En considération de ces éléments sur les situations respectives des parties, la cour d' appel estime qu' il doit être alloué à Mme X... en exécution du devoir de secours, outre la pension alimentaire mensuelle fixée par le premier juge, un capital de 16 500 euros sous la forme de l' abandon en usufruit du bien immobilier commun.
Les dépens seront mis à la charge de M. Y... aux torts de qui la séparation de corps est prononcée. De ce fait, celui- ci ne peut obtenir l' allocation d' une indemnité fondée sur les dispositions de l' article 700 du Nouveau Code de procédure civile.

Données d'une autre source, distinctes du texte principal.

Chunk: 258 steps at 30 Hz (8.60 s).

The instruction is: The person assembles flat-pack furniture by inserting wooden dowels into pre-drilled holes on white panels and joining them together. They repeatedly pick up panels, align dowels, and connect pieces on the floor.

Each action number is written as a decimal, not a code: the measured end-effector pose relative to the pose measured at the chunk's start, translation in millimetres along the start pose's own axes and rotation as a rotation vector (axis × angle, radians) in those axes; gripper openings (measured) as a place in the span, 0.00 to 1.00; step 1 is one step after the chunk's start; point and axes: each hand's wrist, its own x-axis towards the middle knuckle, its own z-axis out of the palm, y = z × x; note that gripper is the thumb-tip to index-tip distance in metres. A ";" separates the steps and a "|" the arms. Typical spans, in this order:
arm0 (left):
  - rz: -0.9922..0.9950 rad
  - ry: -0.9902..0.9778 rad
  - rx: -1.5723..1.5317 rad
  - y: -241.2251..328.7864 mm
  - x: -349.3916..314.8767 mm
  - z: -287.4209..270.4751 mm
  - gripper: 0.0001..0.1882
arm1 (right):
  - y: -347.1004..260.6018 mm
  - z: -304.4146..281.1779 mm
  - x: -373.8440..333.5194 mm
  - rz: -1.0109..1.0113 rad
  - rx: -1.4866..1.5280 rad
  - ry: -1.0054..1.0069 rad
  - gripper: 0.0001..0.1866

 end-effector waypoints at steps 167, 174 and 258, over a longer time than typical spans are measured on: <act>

L' équité commandait l' allocation en première instance d' une indemnité de 1 800 euros à Mme X... en application des dispositions de l' article 700 du Nouveau Code de procédure civile. Une indemnité complémentaire de 500 euros sera allouée en cause d' appel.
PAR CES MOTIFS
La Cour ;
Statuant en audience publique, contradictoirement, après débats non publics ;
Déclare l' appel recevable en la forme ;
Confirme le jugement rendu le 15 juillet 2004 par le juge aux affaires familiales du tribunal de grande instance de GRASSE en toutes ses dispositions à l' exception de celle relative à la demande d' attribution de l' usufruit du bien immobilier commun ;
Le réforme de ce chef et statuant à nouveau ;
Alloue à Mme Antoinette X... un capital de 16 500 euros, à titre de complément de pension alimentaire en exécution du devoir de secours, sous la forme de l' attribution de l' usufruit du bien immobilier commun désigné ainsi qu' il suit :
Dans l' ensemble immobilier sis sur le territoire de la commune de CANNES (Alpes Maritimes), Quartier des Puits, 167 et 169 avenue Michel Jourdan, Bâtiment B nommé Les Saules :
- le lot 108 consistant en un appartement situé au deuxième étage du bloc 3, entrée 3 du bâtiment B, les cent trente quatre / dix millièmes de la propriété du sol et des parties générales à tout l' ensemble immobilier,
- le lot 70 consistant en un local à usage de cave, au rez- de- chaussée du bâtiment B, et les cinq / dix millièmes de la propriété au sol et des parties communes générales à tout l' ensemble immobilier,
- le lot 228 consistant en un parking extérieur, et le un / dix millièmes de la propriété au sol et des parties communes générales à tout l' ensemble immobilier ;
Ce bien a été acquis de la société anonyme coopérative d' habitation à loyer modéré des Alpes Maritimes par acte dressé les 19 et 24 juin 1978 par Maître Christian E..., notaire à CANNES ;
Le règlement de copropriété et l' état descriptif de division dressé par Maître E..., notaire, le 2 novembre 1977, a été publié le 10 novembre 1977, vol 3809 no 11 ;
Dit que la présente décision opère cession forcée en faveur de Mme X... ;
Précise que le mariage de M. François Y... et de Mme Antoinette X... a été célébré le 19 février 1944 à ORAN (Algérie) ;
Déboute M. Y... de sa demande d' indemnité fondée sur les dispositions de l' article 700 du Nouveau Code de procédure civile ;
Condamne M. Y... à payer à Mme X... une indemnité complémentaire de 500 euros en cause d' appel en application des dispositions de l' article 700 du Nouveau Code de procédure civile ;
Condamne M. Y... aux dépens d' appel et dit qu' ils seront recouvrés conformément aux dispositions de l' article 699 du Nouveau Code de procédure civile.